How about a system where only owners or designated security administrators can grant/deny access? The issue here was that a developer *wanted* access to a file from a non-owner and non-group member account. Lacking finer grained ACLs, that leaves only "everyone".

It sounds like you believe that discretionary access control (DAC) is the alternative to Unix filesystem permissions. It's not. Unix filesystem permissions is itself a DAC system, albeit a very limited one. DAC only means that the owner of a resource (or a designated security administrator of a resource) can grant access to others. Because the creator of a file is often considered the owner, creators can often grant access to whom they choose.

However, if a user has been granted "read" access to a resource he can usually not grant it to someone else, unless he is the owner. Do you know of a system where, by default, you can grant the same permissions that you have been granted?

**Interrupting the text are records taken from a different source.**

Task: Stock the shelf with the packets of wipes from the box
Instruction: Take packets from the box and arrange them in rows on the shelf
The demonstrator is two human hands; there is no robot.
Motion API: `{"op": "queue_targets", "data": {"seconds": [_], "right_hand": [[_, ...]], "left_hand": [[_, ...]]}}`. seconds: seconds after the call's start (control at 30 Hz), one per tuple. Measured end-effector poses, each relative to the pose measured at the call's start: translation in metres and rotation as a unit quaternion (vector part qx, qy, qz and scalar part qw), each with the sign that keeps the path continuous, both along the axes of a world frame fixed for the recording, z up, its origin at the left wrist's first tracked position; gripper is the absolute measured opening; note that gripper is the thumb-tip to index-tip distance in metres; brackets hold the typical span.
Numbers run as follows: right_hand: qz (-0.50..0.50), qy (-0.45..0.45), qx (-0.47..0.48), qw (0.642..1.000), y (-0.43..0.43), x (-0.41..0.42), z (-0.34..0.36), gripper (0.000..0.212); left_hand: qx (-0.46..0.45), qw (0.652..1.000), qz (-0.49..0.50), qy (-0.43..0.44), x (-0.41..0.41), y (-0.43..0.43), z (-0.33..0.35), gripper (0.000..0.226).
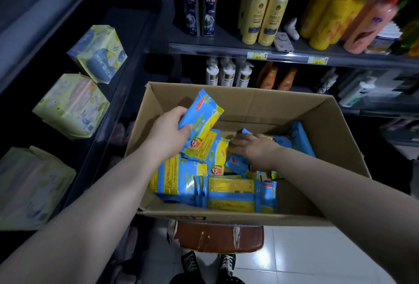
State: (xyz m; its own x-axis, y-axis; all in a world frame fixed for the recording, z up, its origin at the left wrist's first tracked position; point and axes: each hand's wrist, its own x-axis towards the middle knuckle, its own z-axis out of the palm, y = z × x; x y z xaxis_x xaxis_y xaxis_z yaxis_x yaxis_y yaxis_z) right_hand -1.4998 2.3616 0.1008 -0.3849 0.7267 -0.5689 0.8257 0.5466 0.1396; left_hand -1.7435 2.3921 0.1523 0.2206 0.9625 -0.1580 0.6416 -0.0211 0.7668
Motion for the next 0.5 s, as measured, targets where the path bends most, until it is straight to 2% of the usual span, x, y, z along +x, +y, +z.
{"op": "queue_targets", "data": {"seconds": [0.1, 0.2, 0.27, 0.37, 0.43, 0.5], "right_hand": [[0.019, -0.030, 0.012, 0.999, 0.004, -0.002, 0.000, 0.078], [0.031, -0.001, 0.040, 0.999, 0.009, 0.000, 0.008, 0.055], [0.040, 0.093, 0.102, 0.990, 0.010, 0.005, 0.018, 0.036], [0.004, 0.257, 0.215, 0.942, 0.008, 0.011, 0.040, 0.026], [-0.041, 0.325, 0.216, 0.920, 0.006, 0.007, 0.060, 0.026], [-0.060, 0.350, 0.185, 0.916, 0.007, 0.001, 0.078, 0.028]], "left_hand": [[-0.006, 1.000, 0.000, -0.002, -0.001, 0.001, -0.001, 0.017], [-0.015, 1.000, 0.006, -0.018, -0.002, 0.002, -0.002, 0.018], [-0.019, 1.000, 0.011, -0.022, -0.002, 0.002, -0.001, 0.018], [-0.026, 0.999, 0.012, -0.015, -0.002, 0.000, 0.003, 0.017], [-0.030, 0.999, -0.002, -0.030, -0.001, -0.002, 0.007, 0.017], [-0.042, 0.995, -0.035, -0.085, 0.003, -0.007, 0.015, 0.019]]}}
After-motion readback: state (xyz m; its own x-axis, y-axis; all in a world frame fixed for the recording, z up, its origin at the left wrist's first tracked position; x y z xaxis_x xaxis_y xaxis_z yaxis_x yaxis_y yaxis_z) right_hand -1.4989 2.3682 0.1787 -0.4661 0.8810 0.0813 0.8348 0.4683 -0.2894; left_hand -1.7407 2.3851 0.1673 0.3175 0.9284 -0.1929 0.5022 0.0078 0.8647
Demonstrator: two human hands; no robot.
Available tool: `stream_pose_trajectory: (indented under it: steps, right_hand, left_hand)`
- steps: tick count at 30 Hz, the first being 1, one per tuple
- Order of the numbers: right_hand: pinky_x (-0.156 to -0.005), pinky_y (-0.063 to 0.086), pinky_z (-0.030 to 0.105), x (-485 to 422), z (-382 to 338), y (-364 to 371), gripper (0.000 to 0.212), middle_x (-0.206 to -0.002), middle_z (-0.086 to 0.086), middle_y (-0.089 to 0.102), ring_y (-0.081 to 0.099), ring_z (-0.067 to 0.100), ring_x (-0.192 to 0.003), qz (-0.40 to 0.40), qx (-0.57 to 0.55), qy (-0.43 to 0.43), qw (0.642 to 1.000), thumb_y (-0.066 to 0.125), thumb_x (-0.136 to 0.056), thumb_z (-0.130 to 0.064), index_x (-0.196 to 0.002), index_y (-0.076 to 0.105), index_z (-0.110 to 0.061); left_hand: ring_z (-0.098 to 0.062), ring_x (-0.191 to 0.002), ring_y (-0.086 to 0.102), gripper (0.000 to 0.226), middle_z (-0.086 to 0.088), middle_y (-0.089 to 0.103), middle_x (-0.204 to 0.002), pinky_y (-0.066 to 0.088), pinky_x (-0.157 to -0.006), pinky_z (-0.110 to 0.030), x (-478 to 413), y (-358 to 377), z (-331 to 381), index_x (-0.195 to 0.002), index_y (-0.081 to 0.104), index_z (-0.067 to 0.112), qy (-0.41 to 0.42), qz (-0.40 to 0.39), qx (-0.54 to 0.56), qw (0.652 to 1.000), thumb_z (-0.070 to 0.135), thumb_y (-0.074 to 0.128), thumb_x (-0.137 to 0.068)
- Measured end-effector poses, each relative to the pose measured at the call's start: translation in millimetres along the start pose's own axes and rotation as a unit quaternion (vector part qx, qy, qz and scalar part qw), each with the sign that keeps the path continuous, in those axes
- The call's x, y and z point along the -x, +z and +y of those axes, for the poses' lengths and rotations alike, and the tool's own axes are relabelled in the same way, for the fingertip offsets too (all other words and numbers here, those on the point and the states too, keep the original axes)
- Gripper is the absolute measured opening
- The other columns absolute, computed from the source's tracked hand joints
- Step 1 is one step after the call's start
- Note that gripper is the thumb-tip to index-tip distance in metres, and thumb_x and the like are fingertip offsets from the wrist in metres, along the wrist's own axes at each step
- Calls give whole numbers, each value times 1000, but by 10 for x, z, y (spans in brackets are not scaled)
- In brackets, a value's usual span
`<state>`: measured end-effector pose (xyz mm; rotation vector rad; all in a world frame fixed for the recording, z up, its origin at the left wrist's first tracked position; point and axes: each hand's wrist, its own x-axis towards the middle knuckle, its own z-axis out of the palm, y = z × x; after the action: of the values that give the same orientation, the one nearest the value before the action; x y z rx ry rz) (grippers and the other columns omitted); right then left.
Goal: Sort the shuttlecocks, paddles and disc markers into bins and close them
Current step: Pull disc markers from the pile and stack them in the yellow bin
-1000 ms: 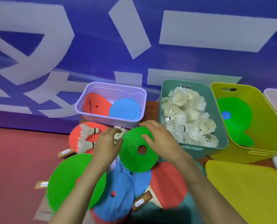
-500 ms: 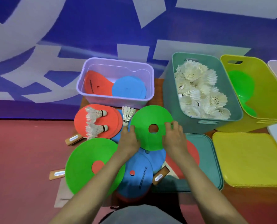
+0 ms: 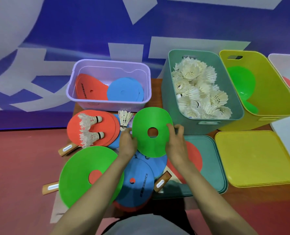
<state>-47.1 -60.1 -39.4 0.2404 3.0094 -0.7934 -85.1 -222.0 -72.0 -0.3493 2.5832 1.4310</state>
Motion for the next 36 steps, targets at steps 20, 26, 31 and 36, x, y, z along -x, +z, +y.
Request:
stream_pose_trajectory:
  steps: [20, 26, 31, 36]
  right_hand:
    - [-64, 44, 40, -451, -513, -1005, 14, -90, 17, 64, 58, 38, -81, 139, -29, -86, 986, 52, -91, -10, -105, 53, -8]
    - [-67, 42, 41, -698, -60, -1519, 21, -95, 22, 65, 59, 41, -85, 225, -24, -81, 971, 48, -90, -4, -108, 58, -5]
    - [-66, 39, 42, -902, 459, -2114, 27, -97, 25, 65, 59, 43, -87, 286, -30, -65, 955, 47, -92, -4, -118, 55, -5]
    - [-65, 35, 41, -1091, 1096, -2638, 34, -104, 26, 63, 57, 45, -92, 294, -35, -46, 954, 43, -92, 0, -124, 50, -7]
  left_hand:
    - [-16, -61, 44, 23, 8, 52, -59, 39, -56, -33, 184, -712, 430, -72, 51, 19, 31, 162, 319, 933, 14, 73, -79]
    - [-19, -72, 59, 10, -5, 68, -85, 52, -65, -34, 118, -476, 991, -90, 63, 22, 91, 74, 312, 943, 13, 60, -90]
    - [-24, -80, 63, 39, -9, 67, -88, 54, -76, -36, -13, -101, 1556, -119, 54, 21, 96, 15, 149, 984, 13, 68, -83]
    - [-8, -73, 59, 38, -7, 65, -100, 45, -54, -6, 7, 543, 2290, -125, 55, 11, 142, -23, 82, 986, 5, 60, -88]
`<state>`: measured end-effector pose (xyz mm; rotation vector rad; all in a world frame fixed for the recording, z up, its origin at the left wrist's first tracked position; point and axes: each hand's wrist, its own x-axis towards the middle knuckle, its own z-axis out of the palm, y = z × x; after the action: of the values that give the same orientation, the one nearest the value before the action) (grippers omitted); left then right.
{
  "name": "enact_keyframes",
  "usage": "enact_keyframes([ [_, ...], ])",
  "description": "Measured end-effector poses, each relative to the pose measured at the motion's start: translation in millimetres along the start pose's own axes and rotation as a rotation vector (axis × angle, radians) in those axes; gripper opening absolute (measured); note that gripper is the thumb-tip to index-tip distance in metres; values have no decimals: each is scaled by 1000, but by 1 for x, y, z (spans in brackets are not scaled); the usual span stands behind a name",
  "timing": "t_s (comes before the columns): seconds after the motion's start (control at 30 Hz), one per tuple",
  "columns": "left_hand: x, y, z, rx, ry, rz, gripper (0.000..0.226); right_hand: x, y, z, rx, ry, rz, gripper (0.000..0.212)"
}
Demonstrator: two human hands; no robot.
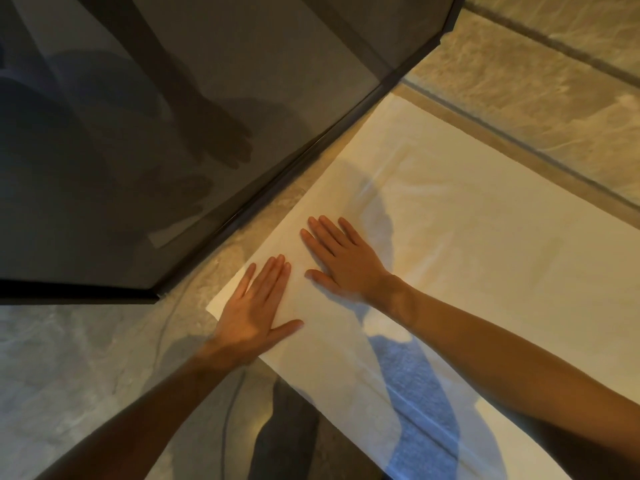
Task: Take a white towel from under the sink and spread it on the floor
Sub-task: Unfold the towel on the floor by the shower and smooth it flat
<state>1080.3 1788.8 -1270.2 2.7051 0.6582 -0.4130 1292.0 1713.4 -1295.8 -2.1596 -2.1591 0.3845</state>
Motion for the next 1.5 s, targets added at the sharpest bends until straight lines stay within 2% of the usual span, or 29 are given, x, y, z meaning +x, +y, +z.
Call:
enact_keyframes([
  [0.17, -2, -8, -5, -25, -100, -40, 97, -7, 8, -17, -1, 41, -59, 72],
  [0.27, 1, 1, -12, 27, -147, -47, 96, -18, 15, -39, -8, 89, -14, 70],
  [0.43, -4, 27, -38, 107, -20, 63, 85, -66, 8, -80, -10, 33, 114, 69],
  [0.57, -12, 45, -52, 139, -16, 92, 84, -121, -8, -93, 58, -42, 235, 70],
  [0.67, -9, 58, -41, 163, 3, 116, 83, -150, -28, -69, 55, -59, 246, 72],
  [0.87, -17, 86, 29, 210, -24, 238, 79, -180, -55, 17, 94, -40, 173, 66],
  [0.97, -21, 88, 40, 210, 8, 228, 87, -189, -68, 29, 89, 36, 203, 64],
  [1.1, -28, 80, 35, 253, -13, 269, 101, -223, -94, 50, 88, 194, 151, 56],
  [1.27, -30, 75, 34, 281, 0, 289, 107, -262, -124, 64, 98, 152, 82, 59],
  [1.33, -29, 76, 33, 286, 2, 291, 107, -272, -118, 60, 125, 207, 147, 56],
  [1.4, -27, 74, 35, 306, -10, 280, 106, -287, -103, 54, 128, 238, 336, 54],
  [1.5, -27, 83, 35, 300, 2, 259, 101, -310, -80, 50, 47, 151, 575, 57],
])
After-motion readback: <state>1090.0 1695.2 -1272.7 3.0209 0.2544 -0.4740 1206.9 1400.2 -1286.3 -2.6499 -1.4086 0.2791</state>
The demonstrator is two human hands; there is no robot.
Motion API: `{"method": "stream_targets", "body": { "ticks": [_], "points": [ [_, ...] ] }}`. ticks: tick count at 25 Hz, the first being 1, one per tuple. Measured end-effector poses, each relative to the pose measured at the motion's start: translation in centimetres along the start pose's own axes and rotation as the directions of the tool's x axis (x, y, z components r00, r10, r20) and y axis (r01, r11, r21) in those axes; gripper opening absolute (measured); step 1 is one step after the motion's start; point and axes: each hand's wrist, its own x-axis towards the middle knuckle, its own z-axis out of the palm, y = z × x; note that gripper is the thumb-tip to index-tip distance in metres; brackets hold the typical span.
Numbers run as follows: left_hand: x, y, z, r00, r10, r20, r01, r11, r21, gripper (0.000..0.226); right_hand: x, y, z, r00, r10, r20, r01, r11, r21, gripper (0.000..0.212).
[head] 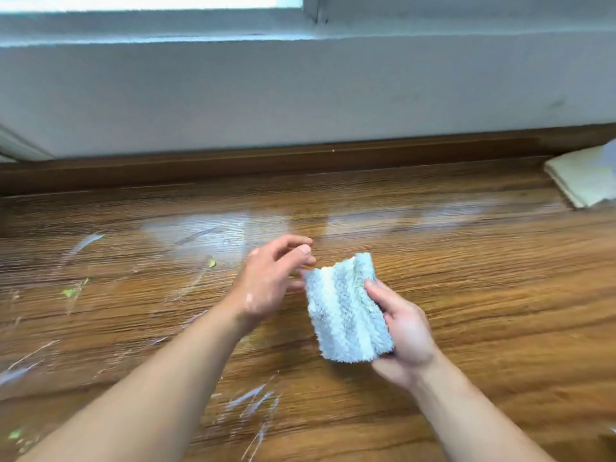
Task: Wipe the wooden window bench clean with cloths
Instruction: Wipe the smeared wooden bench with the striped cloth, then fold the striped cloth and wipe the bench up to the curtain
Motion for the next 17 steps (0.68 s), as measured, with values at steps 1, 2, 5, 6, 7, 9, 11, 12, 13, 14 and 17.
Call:
{"method": "stream_targets", "body": {
  "ticks": [1, 2, 5, 6, 7, 9, 11, 12, 13, 14, 17],
  "points": [
    [-1.6, -0.1, 1.7, 0.990, -0.104, 0.095, 0.121, 0.974, -0.194, 0.025, -0.3, -0.9, 0.3, 0.999, 0.046, 0.011, -0.047, 0.996, 0.080, 0.050],
    [-3.0, -0.3, 2.9, 0.979, -0.140, 0.146, 0.173, 0.953, -0.248, 0.027, -0.6, -1.5, 0.5, 0.998, 0.068, 0.012, -0.069, 0.991, 0.110, 0.052],
    [-5.5, -1.1, 5.8, 0.989, -0.146, 0.036, 0.151, 0.965, -0.213, 0.021, -1.9, -2.3, -0.3, 0.998, 0.060, 0.020, -0.062, 0.987, 0.151, 0.053],
    [-6.1, -1.2, 6.4, 0.990, -0.142, -0.021, 0.135, 0.969, -0.205, 0.018, -2.4, -2.3, -0.5, 0.999, 0.038, 0.025, -0.041, 0.988, 0.147, 0.049],
    [-6.5, -1.3, 6.8, 0.988, -0.132, -0.074, 0.117, 0.975, -0.187, 0.012, -3.0, -2.3, -0.8, 1.000, 0.006, 0.014, -0.007, 0.993, 0.120, 0.044],
    [-7.1, -1.3, 7.3, 0.982, -0.114, -0.149, 0.094, 0.986, -0.141, 0.008, -3.9, -2.1, -1.5, 0.995, -0.078, -0.061, 0.077, 0.997, -0.011, 0.035],
    [-7.6, -1.5, 7.3, 0.975, -0.112, -0.190, 0.096, 0.991, -0.095, 0.012, -4.6, -2.1, -2.1, 0.986, -0.132, -0.105, 0.118, 0.985, -0.127, 0.031],
    [-7.8, -1.4, 7.4, 0.975, -0.105, -0.198, 0.098, 0.994, -0.044, 0.016, -4.9, -2.1, -2.4, 0.984, -0.143, -0.108, 0.123, 0.978, -0.171, 0.029],
    [-8.0, -1.3, 7.5, 0.974, -0.093, -0.204, 0.099, 0.995, 0.022, 0.025, -5.2, -2.3, -2.4, 0.981, -0.156, -0.118, 0.129, 0.969, -0.209, 0.027],
    [-8.2, -1.3, 7.7, 0.974, -0.092, -0.209, 0.108, 0.992, 0.067, 0.033, -5.4, -2.4, -2.5, 0.975, -0.181, -0.132, 0.147, 0.961, -0.234, 0.026],
    [-8.6, -1.2, 8.2, 0.962, -0.094, -0.256, 0.117, 0.990, 0.080, 0.016, -5.9, -3.2, -2.6, 0.961, -0.248, -0.120, 0.213, 0.945, -0.247, 0.030]
  ]
}}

Comment Re:not great, but probably not very important eith (Score 2, Informative) 105

This kind of exploit, a local privilege escalation exploit, used to be very significant, but is significant in a declining number of cases, as old-style Unix multiuser systems are a smaller and smaller proportion of systems.

An attacker who has exploited a Firefox vulnerability (there are still many found and patched each month) is running as a *local user* on your machine. Trying to explain these types of vulnerabilities away is disingenuous, if not downright complacent.

Unix/Linuxs permission system is 70-era bit-saving stupid. There is no other way to put it.

While this is clearly a mistake by someone packaging the distro, they were certainly not helped by a system where you cannot adequately express permissions. ACLs are available, but they are still kludges and they fell like a bolt-on with many tools still not recognizing them.

When a developer meets the limit of what can be expressed with a single-group me-us-everybody, he will often look for the path of least resistance. Unfortunately that is often relaxing permissions along the coarse-grained me-us-everyone, often ending up with everyone as in this case.

Comment Re:CryptoWall (Score 1) 463

Incremental is the worst system for restoring. Needing the last full and *all* backups since the last full. Differential is better in that you need the last full and *one* differential. What I think you really mean is versioned backups (not over-written). You can restore from Tuesday's backup (whether full, differential, or incremental is irrelevant), and Tuesday's won't be wiped when Wednesday's is written.

Windows Image backup does *reverse* incremental: An image of the disk is stored as a vhd (virtual hard drive) along with reverse increments so that previous versions can be created. You can attach the vhd and use the "previous versions" feature to go back in time.